Die längste Minute

55 Sekunden. So kurz dauert die Fahrt der Slalomcracks beim Weltcup am Chuenisbärgli. Mit etwa 70 Sekunden ist die Riesenslalom-Elite am kommenden Wochenende nicht viel länger unterwegs. Tja. Von solchen Geschwindigkeiten kann ich momentan nur träumen. Nach einem Unfall bin ich schon froh, wenn ich es in einer Minute bis ins Wohnzimmer schaffe.

Aber die Krücken-Phase hat auch ihr Gutes. Ich bin achtsamer denn je. Es gibt Leute, die horrende Summen in Seminare und Kurse investieren, um sich die Konzentration auf den Moment mühsam anzutrainieren. Für mich dagegen ist Achtsamkeit ein nützliches, ja unverzichtbares Instrument geworden. Ich kann gar nicht mehr anders. Denn ohne penibel auf den nächsten Schritt zu achten, fiele ich rasch auf die Schnauze.

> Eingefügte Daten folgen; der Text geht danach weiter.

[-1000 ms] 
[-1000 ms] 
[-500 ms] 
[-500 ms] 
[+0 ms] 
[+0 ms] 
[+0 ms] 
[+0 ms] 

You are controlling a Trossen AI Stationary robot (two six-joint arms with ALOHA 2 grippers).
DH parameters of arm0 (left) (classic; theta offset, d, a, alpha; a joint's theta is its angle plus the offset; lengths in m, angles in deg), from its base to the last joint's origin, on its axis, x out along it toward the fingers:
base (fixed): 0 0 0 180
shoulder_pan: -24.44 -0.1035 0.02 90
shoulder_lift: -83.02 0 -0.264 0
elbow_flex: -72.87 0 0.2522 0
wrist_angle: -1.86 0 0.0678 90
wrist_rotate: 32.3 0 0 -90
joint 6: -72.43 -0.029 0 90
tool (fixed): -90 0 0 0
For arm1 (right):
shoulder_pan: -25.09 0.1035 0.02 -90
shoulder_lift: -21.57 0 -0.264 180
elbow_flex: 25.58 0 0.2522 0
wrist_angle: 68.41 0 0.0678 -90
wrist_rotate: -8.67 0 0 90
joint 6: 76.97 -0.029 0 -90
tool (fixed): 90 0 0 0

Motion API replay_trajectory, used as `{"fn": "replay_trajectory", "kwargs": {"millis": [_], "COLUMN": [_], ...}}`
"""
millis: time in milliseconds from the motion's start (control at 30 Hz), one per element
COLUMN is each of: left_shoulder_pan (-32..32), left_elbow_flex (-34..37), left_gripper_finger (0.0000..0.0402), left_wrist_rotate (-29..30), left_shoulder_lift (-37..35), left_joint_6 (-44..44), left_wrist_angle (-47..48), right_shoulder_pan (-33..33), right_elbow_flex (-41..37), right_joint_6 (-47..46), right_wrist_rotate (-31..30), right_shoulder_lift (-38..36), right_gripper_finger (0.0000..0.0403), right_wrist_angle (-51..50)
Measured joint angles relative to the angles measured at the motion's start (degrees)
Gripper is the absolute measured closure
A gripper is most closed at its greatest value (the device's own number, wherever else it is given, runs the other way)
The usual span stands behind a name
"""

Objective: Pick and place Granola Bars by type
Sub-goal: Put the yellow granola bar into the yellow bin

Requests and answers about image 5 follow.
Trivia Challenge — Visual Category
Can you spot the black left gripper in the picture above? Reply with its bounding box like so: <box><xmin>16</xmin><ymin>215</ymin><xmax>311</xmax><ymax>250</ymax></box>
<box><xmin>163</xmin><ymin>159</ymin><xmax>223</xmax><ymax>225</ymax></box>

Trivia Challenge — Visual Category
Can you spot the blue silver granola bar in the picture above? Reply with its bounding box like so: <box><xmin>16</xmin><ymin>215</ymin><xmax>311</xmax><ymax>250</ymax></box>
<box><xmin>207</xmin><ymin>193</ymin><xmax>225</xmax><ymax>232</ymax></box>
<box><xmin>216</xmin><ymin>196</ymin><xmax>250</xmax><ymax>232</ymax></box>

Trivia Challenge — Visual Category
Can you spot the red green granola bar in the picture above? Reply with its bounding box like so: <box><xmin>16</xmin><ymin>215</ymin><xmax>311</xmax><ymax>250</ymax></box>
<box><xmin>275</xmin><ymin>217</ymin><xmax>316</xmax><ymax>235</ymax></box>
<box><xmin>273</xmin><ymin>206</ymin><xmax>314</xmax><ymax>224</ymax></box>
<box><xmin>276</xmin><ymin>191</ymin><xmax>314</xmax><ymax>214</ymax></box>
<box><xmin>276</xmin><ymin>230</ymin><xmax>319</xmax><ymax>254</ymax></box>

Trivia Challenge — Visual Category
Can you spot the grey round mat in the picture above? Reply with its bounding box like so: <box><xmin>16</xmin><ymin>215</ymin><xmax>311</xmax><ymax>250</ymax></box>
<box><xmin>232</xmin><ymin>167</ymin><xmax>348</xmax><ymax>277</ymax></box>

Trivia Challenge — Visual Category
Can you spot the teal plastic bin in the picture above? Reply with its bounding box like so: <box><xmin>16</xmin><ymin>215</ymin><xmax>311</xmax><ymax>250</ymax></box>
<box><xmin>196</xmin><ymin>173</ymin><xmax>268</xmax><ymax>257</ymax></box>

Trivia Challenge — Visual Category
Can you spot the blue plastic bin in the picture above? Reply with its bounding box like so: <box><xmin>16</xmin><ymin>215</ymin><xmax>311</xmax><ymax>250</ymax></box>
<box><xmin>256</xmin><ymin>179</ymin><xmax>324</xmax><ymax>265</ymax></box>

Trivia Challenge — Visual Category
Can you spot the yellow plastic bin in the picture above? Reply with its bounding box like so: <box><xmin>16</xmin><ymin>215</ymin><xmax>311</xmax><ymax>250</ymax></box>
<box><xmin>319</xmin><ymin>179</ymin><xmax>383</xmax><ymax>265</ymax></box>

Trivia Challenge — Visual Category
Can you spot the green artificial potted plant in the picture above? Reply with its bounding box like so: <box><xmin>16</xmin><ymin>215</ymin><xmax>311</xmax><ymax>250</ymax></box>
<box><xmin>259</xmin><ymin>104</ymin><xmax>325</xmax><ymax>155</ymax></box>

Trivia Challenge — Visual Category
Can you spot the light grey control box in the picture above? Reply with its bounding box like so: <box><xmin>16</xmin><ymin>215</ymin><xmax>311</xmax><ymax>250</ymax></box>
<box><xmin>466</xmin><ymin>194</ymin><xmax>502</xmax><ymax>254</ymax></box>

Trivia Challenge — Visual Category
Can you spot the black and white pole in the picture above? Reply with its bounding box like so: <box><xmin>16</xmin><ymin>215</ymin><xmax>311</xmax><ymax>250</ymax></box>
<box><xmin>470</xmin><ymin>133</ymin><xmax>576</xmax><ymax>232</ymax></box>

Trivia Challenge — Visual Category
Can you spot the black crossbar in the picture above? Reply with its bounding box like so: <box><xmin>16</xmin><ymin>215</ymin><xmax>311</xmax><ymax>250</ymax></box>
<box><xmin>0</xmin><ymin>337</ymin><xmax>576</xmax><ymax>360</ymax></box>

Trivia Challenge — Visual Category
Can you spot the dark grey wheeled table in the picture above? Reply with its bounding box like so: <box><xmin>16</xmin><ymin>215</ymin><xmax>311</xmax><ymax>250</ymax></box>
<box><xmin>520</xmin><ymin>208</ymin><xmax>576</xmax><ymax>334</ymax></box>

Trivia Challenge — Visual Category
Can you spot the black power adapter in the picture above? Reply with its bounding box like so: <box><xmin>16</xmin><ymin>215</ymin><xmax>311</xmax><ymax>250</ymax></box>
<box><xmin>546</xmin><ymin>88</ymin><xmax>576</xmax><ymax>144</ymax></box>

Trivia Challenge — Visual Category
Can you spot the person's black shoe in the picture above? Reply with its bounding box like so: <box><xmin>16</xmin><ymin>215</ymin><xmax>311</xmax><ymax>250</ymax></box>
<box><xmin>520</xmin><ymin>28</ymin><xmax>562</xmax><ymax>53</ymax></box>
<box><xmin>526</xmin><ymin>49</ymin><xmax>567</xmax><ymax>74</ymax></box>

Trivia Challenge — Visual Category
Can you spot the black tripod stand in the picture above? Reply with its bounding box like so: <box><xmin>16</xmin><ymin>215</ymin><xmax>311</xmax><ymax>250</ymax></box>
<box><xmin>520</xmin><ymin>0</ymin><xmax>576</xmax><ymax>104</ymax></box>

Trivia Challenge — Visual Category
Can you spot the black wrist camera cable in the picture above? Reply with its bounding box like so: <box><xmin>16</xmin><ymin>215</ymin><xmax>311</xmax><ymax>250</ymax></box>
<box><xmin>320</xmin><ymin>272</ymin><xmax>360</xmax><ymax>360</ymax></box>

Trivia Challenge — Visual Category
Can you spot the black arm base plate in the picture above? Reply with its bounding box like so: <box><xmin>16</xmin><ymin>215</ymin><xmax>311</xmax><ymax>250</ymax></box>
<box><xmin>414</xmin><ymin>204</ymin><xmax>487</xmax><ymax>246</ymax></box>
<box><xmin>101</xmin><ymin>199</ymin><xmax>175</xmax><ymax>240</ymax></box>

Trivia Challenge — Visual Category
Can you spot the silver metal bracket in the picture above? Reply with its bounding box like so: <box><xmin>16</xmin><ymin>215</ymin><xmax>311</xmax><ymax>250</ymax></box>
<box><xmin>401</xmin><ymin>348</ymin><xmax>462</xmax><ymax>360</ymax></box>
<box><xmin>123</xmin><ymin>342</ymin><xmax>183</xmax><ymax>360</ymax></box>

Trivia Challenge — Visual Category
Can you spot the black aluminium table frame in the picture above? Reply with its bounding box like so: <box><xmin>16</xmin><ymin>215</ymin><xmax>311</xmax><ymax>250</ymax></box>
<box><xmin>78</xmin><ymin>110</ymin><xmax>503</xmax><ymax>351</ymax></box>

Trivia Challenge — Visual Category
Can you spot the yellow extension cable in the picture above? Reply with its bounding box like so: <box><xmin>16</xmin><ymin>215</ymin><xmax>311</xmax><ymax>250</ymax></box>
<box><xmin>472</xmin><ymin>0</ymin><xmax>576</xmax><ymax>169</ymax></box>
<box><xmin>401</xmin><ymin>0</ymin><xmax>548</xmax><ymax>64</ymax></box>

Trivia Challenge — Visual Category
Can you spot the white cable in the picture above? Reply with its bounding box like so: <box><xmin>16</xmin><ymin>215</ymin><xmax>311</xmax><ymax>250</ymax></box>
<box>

Plötzlich entwickle ich grossen Respekt vor der Arbeit der Wegmeister und Winterdienste, die mir das Trottoir mit Salz und Kies sicherer machen. Plötzlich habe ich Musse, um den Blick an der Ecke schweifen zu lassen. Hier sitzt eine Dohle. Da verläuft eine Fuchsspur. Dort scheint die Sonne in 15 Minuten hin. Dafür lohnt es sich, zu warten. Nein, das wird definitiv nicht mein sportlichster Winter. Aber so viele grosse Momente habe ich auf so kleinem Raum selten erlebt. Den Tempo-Titel können sich am Chuenisbärgli derweil andere holen – in einer der vielen Minuten des Winters.